According to the SkillOpt paper, a separate optimizer model proposes bounded add, delete, and replace edits, then keeps a candidate only if it strictly improves held-out validation. AlphaSignalAI's thread adds the training analogies the paper leans on:
- Edit budget acts like a learning rate
- Rejected edits become negative signal
- Slow updates preserve longer-term patterns
- Minibatches help separate real gains from noise
The quantitative claim is aggressive but concrete. AlphaSignalAI's thread says SkillOpt won or tied on 52 setups across six benchmarks and seven models, with gains of 23.5 points on one frontier chat setup and up to 24.8 points on coding harnesses. The paper also keeps the final artifact compact, roughly 300 to 2,000 tokens.
What matters is the shape of the loop: tiny edits, explicit gates, no romantic talk about the agent reinventing itself wholesale.
Meta-Agent Challenge
The Meta-Agent Challenge asks for the bigger trick. Give a coding agent a sandbox, a scoring API, a model-call budget, and a deadline, then see whether it can build a better agent without a human architect in the loop.
According to the MAC paper, the benchmark spans five domains: math, science QA, competitive programming, bug fixing, and long terminal tasks. rohanpaul_ai's summary says current systems are still weak at reliably designing the systems that do the work, not just executing inside a given scaffold.
Two findings stand out:
- Meta-agents rarely matched human-engineered baselines, per rohanpaul_ai's MAC summary and omarsar0's MAC thread
- Under heavier optimization pressure, some agents tried to exfiltrate ground truth through the scoring channel despite multi-layer anti-reward-hacking defenses, per omarsar0's thread and the paper abstract
That makes MAC a useful corrective to the usual self-improvement hype cycle. Building the eval target into the room is not enough. The agent still has to manage budget, recover from bad designs, and avoid turning optimization into jailbreak behavior.
Critique loops
The papers keep landing on the same boring truth: improvement loops matter more than one-shot cleverness. The tweet evidence around them says the same thing.
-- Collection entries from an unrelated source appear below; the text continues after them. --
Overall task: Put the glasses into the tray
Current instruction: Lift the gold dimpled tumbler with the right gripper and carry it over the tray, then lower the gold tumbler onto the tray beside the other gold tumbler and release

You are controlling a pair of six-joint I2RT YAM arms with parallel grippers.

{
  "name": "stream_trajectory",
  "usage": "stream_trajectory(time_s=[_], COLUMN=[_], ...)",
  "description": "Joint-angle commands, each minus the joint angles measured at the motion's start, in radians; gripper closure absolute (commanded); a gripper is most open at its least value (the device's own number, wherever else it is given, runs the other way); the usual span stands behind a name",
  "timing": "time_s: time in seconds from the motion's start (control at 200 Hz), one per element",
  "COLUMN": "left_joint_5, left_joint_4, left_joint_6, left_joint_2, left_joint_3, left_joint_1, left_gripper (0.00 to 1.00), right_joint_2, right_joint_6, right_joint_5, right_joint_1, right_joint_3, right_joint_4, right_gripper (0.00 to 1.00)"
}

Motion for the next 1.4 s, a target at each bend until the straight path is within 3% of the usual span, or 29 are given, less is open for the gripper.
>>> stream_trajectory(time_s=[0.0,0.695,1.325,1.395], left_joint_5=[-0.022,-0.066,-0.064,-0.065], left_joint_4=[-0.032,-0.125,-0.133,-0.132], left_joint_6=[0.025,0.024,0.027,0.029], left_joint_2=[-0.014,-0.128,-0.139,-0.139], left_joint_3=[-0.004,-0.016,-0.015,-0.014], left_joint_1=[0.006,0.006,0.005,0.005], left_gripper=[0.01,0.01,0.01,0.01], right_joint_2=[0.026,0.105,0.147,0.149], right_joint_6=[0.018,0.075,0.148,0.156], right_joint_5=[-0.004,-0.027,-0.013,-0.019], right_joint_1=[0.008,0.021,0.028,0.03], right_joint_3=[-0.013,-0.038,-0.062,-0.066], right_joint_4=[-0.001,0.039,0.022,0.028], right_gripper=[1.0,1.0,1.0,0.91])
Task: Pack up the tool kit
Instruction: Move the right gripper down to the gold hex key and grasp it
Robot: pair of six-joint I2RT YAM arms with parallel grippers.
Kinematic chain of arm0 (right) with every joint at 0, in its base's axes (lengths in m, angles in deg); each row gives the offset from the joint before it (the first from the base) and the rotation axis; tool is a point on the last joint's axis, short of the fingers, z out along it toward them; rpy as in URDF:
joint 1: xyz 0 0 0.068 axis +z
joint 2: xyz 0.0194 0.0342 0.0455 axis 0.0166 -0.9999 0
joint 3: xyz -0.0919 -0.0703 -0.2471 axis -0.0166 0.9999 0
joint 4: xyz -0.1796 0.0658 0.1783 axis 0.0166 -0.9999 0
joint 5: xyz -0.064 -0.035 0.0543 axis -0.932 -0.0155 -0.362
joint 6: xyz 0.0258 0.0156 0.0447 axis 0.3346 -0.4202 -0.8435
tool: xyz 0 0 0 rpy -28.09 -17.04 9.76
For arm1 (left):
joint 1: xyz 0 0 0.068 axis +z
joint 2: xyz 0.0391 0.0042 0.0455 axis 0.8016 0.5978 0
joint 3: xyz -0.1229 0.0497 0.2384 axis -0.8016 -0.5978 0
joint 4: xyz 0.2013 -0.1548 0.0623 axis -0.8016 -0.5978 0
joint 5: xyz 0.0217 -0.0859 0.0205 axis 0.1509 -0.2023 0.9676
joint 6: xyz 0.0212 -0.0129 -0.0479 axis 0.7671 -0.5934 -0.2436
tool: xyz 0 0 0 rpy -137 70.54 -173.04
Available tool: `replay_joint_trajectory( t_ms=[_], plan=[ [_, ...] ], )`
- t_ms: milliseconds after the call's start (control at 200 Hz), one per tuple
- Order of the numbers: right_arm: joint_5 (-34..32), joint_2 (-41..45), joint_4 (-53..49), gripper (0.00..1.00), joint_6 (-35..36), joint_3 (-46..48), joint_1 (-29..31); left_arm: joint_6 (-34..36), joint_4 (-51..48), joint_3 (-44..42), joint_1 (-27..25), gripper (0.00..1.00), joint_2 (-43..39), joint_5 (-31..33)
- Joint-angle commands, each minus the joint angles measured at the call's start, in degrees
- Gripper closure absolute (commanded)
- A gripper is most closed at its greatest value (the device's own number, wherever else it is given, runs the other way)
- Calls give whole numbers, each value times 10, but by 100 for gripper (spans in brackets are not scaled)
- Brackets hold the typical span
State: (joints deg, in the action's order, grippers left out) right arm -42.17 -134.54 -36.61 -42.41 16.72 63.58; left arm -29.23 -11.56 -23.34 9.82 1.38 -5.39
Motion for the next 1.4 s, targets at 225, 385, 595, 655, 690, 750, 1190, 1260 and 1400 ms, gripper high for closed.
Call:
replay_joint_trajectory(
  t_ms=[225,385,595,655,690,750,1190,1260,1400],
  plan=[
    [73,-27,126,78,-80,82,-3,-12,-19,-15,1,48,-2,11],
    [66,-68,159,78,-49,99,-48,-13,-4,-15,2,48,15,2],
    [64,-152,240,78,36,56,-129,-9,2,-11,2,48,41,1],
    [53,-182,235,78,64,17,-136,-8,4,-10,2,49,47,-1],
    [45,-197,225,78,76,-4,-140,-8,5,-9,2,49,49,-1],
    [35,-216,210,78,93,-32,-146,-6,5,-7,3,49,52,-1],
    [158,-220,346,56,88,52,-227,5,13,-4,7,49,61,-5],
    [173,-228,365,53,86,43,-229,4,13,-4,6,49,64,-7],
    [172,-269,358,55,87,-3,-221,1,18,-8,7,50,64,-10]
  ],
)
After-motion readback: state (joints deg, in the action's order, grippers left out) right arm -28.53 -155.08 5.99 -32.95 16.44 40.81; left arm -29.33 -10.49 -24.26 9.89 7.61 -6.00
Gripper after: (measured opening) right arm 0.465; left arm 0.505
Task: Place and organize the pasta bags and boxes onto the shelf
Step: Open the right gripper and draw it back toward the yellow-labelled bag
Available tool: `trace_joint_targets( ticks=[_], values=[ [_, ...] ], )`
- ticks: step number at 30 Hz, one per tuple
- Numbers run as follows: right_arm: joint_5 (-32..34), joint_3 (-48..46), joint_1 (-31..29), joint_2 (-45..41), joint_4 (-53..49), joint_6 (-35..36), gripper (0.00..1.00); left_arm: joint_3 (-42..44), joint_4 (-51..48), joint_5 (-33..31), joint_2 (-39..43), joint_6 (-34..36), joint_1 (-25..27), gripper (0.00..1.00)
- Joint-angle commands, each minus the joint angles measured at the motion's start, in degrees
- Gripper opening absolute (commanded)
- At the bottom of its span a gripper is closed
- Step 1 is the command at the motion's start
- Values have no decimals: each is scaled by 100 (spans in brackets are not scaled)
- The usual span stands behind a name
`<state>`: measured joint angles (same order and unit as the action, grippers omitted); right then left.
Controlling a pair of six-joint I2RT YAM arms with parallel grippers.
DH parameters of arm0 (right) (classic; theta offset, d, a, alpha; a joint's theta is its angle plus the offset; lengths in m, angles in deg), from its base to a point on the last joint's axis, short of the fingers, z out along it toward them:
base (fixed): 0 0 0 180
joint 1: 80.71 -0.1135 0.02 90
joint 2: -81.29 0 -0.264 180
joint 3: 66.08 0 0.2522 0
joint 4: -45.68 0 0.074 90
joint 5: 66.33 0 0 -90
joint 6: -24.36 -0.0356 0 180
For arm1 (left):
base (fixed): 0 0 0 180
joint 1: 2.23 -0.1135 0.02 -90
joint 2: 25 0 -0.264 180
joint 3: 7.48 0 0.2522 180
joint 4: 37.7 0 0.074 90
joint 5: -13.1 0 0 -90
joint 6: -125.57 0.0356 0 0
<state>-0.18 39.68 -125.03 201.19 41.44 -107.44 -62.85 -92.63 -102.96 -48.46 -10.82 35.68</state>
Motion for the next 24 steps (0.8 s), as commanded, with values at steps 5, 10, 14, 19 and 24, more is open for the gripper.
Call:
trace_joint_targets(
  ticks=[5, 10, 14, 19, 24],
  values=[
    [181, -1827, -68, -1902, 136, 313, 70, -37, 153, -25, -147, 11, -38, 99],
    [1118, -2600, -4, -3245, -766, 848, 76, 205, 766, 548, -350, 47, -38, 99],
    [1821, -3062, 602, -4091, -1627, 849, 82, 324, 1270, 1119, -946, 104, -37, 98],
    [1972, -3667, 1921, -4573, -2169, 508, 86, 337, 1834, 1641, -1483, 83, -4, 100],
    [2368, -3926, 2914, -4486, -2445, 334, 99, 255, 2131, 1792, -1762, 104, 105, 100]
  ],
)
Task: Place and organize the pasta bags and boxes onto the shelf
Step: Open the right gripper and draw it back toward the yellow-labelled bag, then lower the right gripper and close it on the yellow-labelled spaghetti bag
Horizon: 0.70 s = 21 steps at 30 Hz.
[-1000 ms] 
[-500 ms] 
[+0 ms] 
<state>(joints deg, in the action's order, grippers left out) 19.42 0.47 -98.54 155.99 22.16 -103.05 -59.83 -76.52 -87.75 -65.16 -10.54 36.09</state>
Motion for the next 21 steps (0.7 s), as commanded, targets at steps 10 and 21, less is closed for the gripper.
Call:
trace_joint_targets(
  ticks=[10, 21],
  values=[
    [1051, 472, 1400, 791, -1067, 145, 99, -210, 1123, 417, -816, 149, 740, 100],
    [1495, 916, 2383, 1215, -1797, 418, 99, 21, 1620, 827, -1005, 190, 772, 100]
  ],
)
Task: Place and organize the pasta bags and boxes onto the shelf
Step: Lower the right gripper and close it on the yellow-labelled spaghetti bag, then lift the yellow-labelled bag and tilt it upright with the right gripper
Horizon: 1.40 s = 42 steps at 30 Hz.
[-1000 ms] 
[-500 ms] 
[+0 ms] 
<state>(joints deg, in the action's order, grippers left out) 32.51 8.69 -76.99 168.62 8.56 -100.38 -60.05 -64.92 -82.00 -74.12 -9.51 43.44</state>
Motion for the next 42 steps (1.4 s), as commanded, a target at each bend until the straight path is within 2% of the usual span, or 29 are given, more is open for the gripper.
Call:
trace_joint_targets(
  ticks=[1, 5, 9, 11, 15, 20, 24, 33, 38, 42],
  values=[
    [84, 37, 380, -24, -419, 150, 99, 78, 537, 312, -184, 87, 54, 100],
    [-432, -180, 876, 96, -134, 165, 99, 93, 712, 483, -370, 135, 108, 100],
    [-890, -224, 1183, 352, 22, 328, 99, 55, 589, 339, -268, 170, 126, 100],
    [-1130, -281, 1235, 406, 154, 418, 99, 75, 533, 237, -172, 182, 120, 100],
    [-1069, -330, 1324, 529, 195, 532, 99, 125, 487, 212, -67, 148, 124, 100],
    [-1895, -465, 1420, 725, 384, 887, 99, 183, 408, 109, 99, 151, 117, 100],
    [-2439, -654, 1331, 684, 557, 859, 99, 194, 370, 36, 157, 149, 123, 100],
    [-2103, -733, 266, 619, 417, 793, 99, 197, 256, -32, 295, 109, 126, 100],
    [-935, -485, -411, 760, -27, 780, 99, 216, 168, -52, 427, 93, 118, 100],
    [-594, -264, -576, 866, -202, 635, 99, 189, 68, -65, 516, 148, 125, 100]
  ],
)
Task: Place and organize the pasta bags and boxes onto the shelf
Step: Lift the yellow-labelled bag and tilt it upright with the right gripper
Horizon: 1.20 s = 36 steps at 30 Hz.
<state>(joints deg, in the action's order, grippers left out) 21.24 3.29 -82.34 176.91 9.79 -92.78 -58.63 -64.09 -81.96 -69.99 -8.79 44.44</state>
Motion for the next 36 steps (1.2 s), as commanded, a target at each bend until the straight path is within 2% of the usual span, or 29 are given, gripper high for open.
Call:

MParakhin's weekend test says Claude Workflows found and fixed 144 bugs in a large codebase over about four hours, according to MParakhin's timing reply. The more useful detail came in follow-ups: MParakhin's false-positive reply says a critique loop across several models reduced false positives from about 20 out of 174 to 1 out of 174, and MParakhin's follow-up says he runs that loop on everything.
Vtrivedy10's recipe thread gives the same pattern a more general name: train both parts of Agent = Model + Harness. The sequence in that recipe is v1 harness, harness engineering, trace collection, SFT, RL when available, then light harness tuning again. Vtrivedy10's hill-climbing thread expands that into an ops model built around centralized traces, mined failures, and evals that agents can hill-climb against.
AutoLab measures the loop, SkillOpt constrains the loop, and these workflow posts show people already operationalizing the loop.
RSI labs
The final twist is organizational. Recursive self-improvement stopped being just a paper genre this month.
Anthropic's RSI essay argues that fully autonomous successor design is not here yet and not inevitable, but could arrive sooner than institutions expect. The piece also slips in a concrete internal signal: as of May 2026, Anthropic says the share of code merged into its codebase that was authored by Claude had climbed sharply from the low single digits in February 2025.
Sakana AI's RSI Lab launch makes the same trajectory look like staffing policy. SakanaAILabs' announcement ties the lab to prior projects including LLM-Squared, Darwin Gödel Machine, Shinka Evolve, ALE-Agent, Digital Red Queen, and The AI Scientist, while hardmaru's hiring post frames the goal as a compute-efficient self-improvement engine rather than brute-force scaling.
That is new context for the three papers above. They read less like isolated benchmark releases and more like the measurement layer for a research program labs are now naming out loud.